In his history of the idea of toleration, the late A.J. Conyers summarizes the arguments of Robert P. Kraynak on the development of Locke’s thought on religious toleration. The puzzle is this: Locke’s early works are absolutist in a Hobbesian vein, invoking the supreme magistrate’s power to oversee religion for the good and peace of men. Of course, the later Locke became one of the most important apologists for religious toleration. Kraynak argued that Locke didn’t fundamentally change his perspective, but merely offered alternative tactics for the management of religion.

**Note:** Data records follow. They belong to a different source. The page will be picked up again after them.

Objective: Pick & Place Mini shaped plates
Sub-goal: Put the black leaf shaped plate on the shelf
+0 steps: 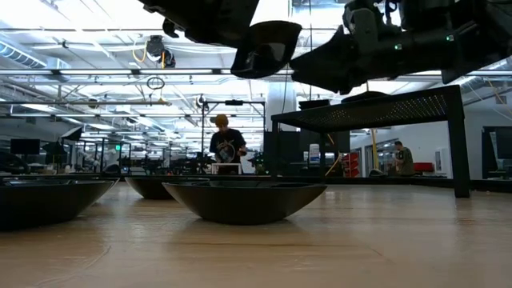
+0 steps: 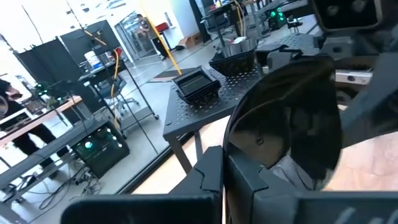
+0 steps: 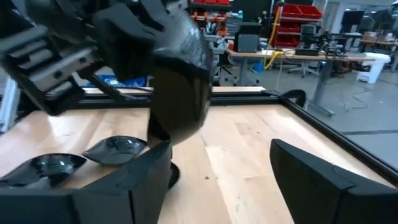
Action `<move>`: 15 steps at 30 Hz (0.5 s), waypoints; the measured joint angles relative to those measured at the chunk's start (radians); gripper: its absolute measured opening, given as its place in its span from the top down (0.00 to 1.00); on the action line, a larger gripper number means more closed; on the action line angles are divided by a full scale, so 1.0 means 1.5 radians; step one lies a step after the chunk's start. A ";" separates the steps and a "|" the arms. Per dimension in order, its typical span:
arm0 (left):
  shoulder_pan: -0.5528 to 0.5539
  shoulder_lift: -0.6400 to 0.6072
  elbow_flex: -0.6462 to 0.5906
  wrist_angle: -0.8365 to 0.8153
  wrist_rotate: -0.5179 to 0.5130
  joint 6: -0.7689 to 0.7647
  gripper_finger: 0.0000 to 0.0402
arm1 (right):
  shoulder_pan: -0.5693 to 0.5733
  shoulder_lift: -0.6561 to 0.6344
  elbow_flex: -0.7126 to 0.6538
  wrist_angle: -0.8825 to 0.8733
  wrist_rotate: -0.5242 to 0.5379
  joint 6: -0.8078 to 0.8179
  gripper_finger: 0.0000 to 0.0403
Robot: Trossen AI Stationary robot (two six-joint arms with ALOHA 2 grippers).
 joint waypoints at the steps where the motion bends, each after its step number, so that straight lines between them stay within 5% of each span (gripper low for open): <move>1: 0.000 0.000 0.000 -0.003 -0.004 0.000 0.99 | 0.004 0.002 0.003 0.001 -0.004 0.000 0.35; 15: 0.000 0.000 0.000 -0.002 0.012 -0.040 0.97 | 0.013 0.001 0.003 0.021 -0.012 0.002 0.39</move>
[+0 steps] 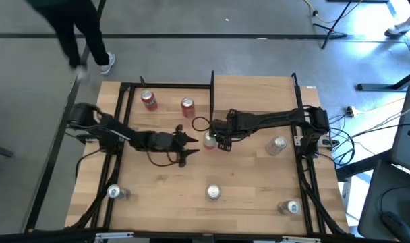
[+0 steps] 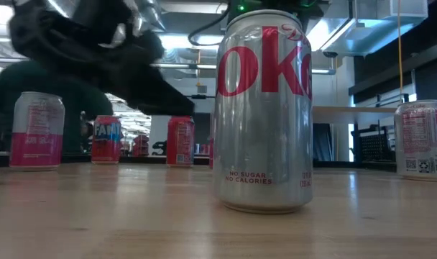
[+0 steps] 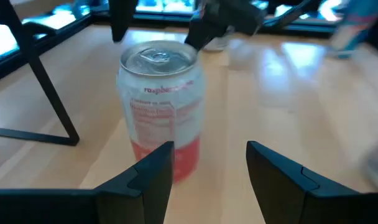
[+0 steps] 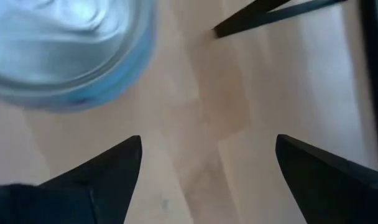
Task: Place canned beverage on shelf
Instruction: Put the right pink soda can on the shelf
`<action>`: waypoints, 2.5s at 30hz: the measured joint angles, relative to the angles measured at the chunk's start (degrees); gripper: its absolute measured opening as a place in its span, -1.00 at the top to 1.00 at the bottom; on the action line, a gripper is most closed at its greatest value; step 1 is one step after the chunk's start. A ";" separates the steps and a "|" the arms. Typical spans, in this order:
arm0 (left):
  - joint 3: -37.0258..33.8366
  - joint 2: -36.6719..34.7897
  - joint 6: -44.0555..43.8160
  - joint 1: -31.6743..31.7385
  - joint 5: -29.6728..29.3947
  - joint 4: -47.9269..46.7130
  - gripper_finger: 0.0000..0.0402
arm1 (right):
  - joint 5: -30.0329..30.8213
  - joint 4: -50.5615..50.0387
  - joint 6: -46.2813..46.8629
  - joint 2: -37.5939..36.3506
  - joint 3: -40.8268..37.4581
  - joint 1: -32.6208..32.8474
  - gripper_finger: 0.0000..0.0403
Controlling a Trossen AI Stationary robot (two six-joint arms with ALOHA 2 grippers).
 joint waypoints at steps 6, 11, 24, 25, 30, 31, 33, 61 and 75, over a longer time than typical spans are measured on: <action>6.76 8.45 -0.35 0.03 -3.75 -3.00 0.04 | 2.90 3.97 0.06 -0.03 -0.04 0.00 -0.75; 7.71 9.40 -0.37 0.54 -6.58 -3.38 0.04 | 3.29 6.04 -0.48 -0.03 -0.09 -0.04 -0.75; 7.78 9.40 -0.05 0.76 -12.35 -5.45 0.04 | -3.17 7.30 0.28 0.06 -0.07 0.87 -0.75; 7.78 9.40 0.05 0.74 -12.44 -5.72 0.04 | -3.57 7.14 0.28 0.06 -0.07 1.22 -0.75; 7.80 9.00 0.07 0.79 -14.57 -7.44 0.04 | -5.72 6.97 -0.45 0.06 -0.02 3.14 -0.75; 7.80 9.00 0.07 0.79 -14.52 -7.68 0.04 | -5.89 6.82 -1.07 0.06 0.06 3.59 -0.75; 7.80 9.00 0.08 0.66 -13.90 -8.09 0.04 | -5.68 4.25 -1.26 0.10 1.09 4.26 -0.75; 7.23 -12.96 1.53 -6.10 -14.20 -37.29 0.04 | -6.13 16.95 -9.84 -9.55 2.30 2.13 -0.96; 7.23 -12.96 1.12 -7.21 -14.14 -37.28 0.04 | -6.83 18.09 -11.76 -3.70 2.36 2.23 -0.97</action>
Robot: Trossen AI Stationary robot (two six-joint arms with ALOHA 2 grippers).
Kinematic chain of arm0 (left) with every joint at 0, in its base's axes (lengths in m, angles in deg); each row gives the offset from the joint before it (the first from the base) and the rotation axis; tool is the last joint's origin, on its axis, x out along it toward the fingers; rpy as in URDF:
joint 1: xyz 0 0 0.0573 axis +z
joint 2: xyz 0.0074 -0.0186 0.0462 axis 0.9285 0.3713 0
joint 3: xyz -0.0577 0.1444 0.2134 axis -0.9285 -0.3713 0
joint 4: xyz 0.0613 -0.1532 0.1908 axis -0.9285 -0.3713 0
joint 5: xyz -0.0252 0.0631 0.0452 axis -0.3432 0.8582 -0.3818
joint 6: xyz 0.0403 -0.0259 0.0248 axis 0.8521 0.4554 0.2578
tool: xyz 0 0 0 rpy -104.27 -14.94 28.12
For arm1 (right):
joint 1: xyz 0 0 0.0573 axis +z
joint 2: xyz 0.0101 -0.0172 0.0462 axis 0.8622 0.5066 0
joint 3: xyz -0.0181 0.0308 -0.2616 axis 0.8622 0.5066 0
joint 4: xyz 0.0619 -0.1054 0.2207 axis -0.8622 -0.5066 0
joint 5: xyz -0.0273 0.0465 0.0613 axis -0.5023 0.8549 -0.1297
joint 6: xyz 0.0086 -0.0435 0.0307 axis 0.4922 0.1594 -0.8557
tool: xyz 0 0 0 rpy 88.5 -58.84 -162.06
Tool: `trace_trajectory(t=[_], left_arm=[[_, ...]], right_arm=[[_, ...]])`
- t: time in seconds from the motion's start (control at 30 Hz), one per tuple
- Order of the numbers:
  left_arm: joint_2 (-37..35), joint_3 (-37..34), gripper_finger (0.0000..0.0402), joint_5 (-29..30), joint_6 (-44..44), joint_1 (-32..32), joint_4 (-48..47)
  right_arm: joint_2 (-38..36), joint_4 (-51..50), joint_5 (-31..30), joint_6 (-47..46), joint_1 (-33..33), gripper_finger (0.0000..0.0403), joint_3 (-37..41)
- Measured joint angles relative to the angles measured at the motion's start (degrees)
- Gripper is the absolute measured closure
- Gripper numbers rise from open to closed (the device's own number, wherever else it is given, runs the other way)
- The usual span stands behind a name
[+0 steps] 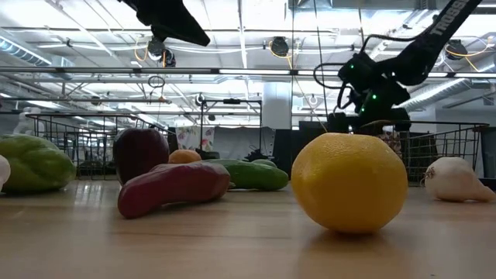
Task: Sort produce into baskets
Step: Put the right red apple into the right wire basket, then put the left red apple into the right wire basket
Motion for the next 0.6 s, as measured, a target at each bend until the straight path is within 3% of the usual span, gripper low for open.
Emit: trace_trajectory(t=[0.17,0.6], left_arm=[[0.0,0.0,0.0385,0.0,0.0,0.0,0.0],[0.0,0.0,0.0385,0.0,-0.1,0.0,0.2]], right_arm=[[1.6,0.6,-0.2,0.0,0.0,0.038,0.0],[1.6,3.3,-0.4,3.5,0.1,0.0278,0.0]])
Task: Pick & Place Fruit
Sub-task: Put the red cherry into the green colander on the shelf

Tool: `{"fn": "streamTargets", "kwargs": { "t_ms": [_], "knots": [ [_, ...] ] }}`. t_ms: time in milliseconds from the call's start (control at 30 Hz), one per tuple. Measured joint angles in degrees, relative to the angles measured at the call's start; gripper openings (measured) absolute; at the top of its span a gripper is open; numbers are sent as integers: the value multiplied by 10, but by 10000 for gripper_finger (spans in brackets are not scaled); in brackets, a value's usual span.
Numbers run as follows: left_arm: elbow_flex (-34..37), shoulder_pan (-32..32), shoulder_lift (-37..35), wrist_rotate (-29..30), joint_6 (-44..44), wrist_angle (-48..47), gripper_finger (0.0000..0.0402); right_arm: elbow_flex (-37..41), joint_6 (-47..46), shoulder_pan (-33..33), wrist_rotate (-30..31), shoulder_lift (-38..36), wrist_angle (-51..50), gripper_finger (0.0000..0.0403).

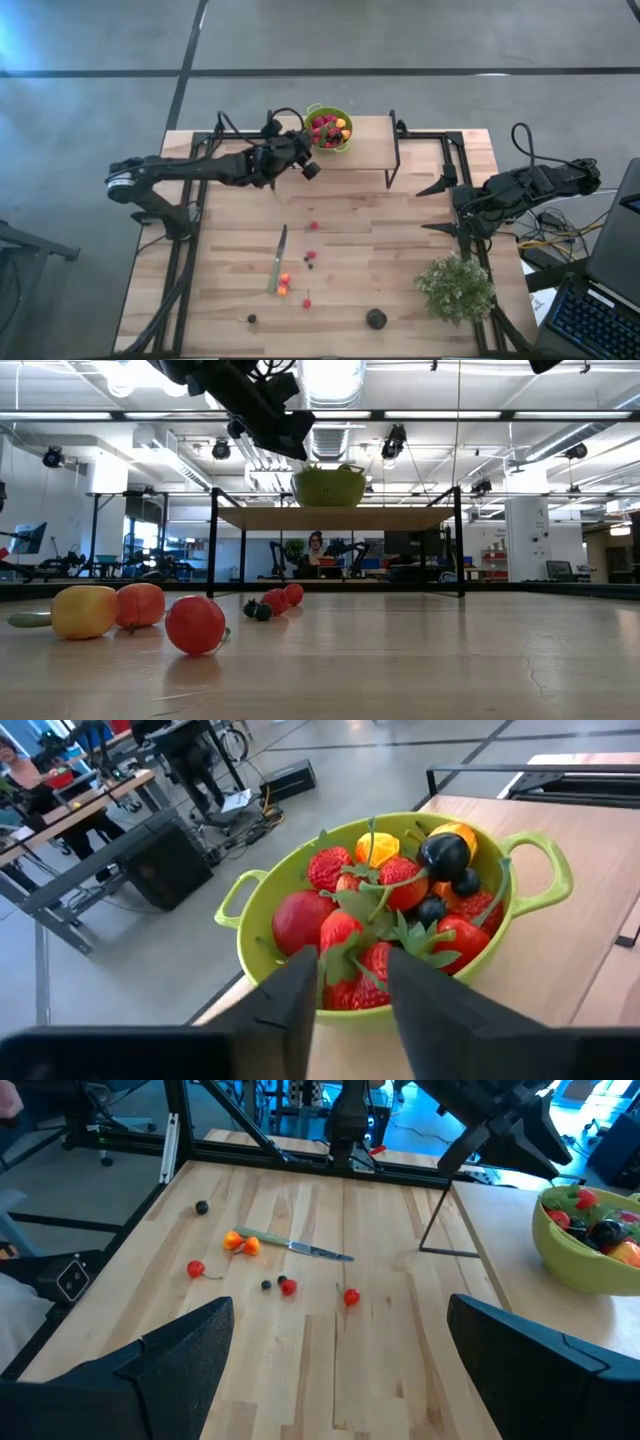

Religious war and sectarian hostility was the main political problem for seventeenth century theorists, including Locke. Orthodoxy was contested, and in this pluralist situation there were two options. In Conyers’s summary:


“One option is ‘secular absolutism, in which the state establishes a religion but makes no claim it is the true religion.’ This was Hobbes’s solution, and it became in essence the option first taken by Locke. The other option is liberal toleration. In this case, religion is no less subordinated to the state: it is relegated to the sphere of private life and prevented from having meaningful political influence because ‘the disestablishment of religion deprives them [the priests] of all pretexts for interfering in politics.’ The change that students of Locke have noticed, and puzzled over, as they have compared the early writings to the later, is a change in strategy, as Kraynak sees it, and not a change in ‘purpose and principle.’”

Two observations: First, Kraynack makes the point in startling terms: Interpreters of Locke “have not considered the possibility that absolutism is the original form of liberalism.” This is one of Conyers’s key themes: Locke’s defense of toleration assumes that individuals are isolated rather than associated; Locke and other theorists of toleration assume a world where the state confronts not an articulated society with various existing authorities but a collection of individuals.

Second, Locke appears to be driven at least to some degree by the same kind of anti-priestly animus that is more explicit in Hobbes.